- Location: Mayo-Kébbi, Chad
- Nearest city: Mayo-Kébbi, Chad
- Coordinates: 9°40′00″N 14°28′00″E﻿ / ﻿9.6666°N 14.4666°E
- Area: 1,350 km^{2} (520 sq mi)
- Established: 1974

Ramsar Wetland
- Official name: Réserve de faune de Binder-Léré
- Designated: 14 November 2005
- Reference no.: 1561

= Binder-Léré Faunal Reserve =

Protected area in Chad

Binder-Léré Faunal Reserve, in south-west Chad, bordering Cameroon, was established in 1974, covering an area of 1350 km2. It has been designated as a Ramsar site since 2005.

==Geography==
The terrain, which lies in an elevation range of 400–500 m, has rock exposures and eroded soils.

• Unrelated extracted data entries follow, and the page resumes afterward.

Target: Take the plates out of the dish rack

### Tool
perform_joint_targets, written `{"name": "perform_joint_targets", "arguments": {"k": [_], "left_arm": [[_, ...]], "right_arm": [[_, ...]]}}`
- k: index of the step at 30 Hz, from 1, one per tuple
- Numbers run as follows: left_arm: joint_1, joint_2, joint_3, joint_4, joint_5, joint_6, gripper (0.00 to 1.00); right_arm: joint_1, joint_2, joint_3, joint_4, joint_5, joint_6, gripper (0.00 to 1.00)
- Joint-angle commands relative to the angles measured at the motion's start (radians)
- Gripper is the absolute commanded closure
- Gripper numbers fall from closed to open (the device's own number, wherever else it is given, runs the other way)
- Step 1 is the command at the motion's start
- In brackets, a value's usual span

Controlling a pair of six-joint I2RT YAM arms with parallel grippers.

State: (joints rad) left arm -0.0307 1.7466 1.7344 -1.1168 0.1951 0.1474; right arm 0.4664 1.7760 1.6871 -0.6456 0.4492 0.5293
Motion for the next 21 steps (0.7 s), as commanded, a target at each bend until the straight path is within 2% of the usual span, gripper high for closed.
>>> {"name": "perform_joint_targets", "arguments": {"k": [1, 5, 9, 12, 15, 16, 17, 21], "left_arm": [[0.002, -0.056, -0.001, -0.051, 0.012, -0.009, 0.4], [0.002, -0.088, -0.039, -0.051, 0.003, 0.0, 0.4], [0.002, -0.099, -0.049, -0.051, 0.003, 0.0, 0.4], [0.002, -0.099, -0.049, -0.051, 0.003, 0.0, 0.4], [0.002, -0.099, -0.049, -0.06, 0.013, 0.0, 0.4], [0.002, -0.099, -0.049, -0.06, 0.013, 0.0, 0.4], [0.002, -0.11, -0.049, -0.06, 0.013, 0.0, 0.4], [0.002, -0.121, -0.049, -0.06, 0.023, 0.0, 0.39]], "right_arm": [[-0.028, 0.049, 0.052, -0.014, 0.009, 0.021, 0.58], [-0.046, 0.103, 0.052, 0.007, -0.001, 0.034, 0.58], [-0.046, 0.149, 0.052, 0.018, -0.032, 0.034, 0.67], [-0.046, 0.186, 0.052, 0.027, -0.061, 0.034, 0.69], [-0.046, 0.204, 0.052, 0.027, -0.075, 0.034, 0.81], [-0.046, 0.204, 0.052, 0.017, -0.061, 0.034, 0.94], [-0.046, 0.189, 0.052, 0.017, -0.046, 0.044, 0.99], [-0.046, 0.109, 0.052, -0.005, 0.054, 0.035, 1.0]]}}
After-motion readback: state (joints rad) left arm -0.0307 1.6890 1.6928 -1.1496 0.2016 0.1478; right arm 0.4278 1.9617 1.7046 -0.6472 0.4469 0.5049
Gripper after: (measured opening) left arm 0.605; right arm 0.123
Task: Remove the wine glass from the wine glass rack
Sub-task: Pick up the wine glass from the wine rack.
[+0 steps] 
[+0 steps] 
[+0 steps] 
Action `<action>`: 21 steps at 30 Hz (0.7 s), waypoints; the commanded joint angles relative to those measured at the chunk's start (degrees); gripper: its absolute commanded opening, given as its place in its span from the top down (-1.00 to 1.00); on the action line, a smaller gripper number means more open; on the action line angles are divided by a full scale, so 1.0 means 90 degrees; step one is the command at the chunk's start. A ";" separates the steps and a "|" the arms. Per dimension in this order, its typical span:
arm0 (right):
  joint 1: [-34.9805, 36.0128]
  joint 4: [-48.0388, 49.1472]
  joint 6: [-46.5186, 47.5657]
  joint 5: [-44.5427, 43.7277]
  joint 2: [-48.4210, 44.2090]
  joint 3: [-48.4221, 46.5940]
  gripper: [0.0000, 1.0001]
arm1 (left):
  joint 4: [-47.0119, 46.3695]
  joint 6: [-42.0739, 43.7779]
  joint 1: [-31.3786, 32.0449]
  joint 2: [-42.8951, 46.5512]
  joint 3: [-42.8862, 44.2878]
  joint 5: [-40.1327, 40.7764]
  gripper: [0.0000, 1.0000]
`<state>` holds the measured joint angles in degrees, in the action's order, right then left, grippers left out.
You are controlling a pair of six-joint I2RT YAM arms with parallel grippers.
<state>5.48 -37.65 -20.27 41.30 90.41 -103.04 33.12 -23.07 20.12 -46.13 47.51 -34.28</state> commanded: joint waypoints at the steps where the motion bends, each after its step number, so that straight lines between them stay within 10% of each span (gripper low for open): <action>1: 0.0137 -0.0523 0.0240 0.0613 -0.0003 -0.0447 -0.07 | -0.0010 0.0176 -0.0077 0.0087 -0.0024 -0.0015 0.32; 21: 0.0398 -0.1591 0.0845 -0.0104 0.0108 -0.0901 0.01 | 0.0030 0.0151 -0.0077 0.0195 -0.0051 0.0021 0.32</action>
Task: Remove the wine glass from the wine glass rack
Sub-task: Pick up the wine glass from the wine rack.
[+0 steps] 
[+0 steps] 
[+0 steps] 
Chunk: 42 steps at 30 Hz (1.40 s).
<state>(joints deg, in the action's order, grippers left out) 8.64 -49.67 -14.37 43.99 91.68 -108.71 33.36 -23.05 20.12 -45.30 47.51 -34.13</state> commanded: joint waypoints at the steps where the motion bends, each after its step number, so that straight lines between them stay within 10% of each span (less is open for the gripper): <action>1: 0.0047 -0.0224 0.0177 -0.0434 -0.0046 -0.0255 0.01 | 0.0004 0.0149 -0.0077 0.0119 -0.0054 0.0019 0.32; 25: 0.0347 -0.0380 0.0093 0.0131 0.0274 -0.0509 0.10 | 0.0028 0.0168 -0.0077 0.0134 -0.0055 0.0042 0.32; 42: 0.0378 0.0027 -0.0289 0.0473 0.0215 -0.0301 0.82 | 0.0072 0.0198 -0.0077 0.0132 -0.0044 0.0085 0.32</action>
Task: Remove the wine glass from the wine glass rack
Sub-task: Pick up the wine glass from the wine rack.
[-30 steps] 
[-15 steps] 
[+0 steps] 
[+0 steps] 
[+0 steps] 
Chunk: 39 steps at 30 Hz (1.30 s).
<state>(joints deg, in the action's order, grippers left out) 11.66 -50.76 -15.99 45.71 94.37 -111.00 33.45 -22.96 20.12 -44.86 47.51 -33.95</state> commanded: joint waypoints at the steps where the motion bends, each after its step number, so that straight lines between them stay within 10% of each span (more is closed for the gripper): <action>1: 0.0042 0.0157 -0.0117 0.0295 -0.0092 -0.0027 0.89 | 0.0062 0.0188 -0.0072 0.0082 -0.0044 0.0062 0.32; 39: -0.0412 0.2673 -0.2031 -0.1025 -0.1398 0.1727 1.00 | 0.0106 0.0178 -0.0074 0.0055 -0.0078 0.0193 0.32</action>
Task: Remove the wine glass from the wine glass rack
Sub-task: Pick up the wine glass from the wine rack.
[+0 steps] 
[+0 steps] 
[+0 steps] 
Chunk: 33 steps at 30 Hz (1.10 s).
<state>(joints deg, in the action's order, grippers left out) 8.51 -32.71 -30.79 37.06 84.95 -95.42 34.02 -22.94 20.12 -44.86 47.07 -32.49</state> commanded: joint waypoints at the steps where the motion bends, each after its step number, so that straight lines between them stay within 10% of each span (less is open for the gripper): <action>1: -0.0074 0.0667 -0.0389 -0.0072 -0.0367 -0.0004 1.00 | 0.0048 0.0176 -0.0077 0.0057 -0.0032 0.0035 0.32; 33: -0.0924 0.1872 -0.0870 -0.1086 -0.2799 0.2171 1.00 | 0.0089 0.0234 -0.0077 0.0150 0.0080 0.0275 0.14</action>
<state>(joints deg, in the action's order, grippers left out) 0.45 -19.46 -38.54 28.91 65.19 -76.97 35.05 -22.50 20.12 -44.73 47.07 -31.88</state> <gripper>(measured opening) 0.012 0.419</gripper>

It forms a transition zone between open forest and savanna woodland. The park is drained by the Mayo-Kébbi River flowing from east to west and Gauthiot Falls lies here. On the western part of the reserve there are the Léré Lake and Tréné Lake through which the Mayo-Kébbi flows. The river runs in a westerly direction, enters Cameroon, then Nigeria and finally debouches into the Niger River system.

Léré Lake has a length of 14.5 km with a width of 4 km. Tréné Lake has a length of 6 km and width of 2 km. The Touboiris marsh and Loké marsh are close to the headwaters of the Mayo-Kébbi River which is a plain area but outside the limits of the reserve. The mean annual incidence of rainfall in the reserve ranges between 800–950 mm.

===Flora===
Vegetation consists of species of leguminous tree species and Combretum woodland in the southern and northern zones of the reserve. Terminalia and Boswellia genera are the dominant plants.

===Fauna===
Migrant Palearctic waterbirds are recorded in Léré Lake and Tréné Lake. Lesser kestrel and two species of the Sahel biome are reported. The reserve has been designated an Important Bird Area (IBA) by BirdLife International because it supports significant populations of red-throated bee-eaters, Senegal eremomelas, Gambaga flycatchers, chestnut-crowned sparrow-weavers, black-rumped waxbills and Sahel bush sparrows.

West African manatees are found in good numbers; 100 were reported in the 1980s. However, poaching by hunters from Cameroon is very extensive and a wildlife monitoring system with village guards has been instituted.